STATE OF NORTH CAROLINA v. PHILLIP MARK JONES

No. COA13-1181

Filed 3 June 2014

1. Jurisdiction—subject matter—venue—satellite-based monitoring hearing

Defendant’s argument in a satellite-based monitoring (SBM) case that the trial court lacked subject matter jurisdiction over him because the State failed to present any evidence that he was a resident of the county in which the hearing was held was dismissed under State v. Mills, 754 S.E.2d 674 (2014).

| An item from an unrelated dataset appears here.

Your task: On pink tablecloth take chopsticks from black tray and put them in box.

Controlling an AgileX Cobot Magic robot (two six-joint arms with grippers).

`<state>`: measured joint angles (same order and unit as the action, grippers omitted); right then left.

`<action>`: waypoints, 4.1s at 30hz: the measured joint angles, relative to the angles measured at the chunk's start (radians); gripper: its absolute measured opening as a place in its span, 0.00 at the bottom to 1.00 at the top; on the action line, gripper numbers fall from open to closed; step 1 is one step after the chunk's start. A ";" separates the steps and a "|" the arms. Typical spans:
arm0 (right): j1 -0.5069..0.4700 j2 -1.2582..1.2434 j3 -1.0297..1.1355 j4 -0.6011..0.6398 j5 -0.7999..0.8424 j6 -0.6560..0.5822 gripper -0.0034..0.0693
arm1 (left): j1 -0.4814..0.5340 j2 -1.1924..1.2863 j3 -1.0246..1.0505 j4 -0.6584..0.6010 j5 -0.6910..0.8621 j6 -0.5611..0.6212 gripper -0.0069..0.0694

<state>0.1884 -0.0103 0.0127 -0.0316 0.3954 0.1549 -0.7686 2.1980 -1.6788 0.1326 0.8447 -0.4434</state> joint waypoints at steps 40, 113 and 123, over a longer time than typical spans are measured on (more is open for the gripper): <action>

The requirement that the SBM hearing be held in the county in which defendant resided related to venue, not subject matter jurisdiction, and defendant’s failure to raise the issue before the trial court waived his ability to raise it for the first time on appeal.

*2402. Satellite-based monitoring—highest level of supervision and monitoring—additional findings not supported—remaining finding not sufficient

A majority of the trial court’s “additional findings” of fact in a satellite-based monitoring case were not supported by competent evidence. The remaining supported “additional finding],]” coupled with defendant’s assessment as a “moderate-low” risk for committing another sexual offense, did not support the trial court’s order that he enroll in the highest level of supervision and monitoring.

Appeal by defendant from order entered 7 February 2013, nunc pro tunc to 25 January 2013, by Judge Benjamin G. Alford in Craven County Superior Court. Heard in the Court of Appeals 22 April 2014.

Attorney General Roy Cooper, by Special Deputy Attorney General Joseph Finarelli, for the State.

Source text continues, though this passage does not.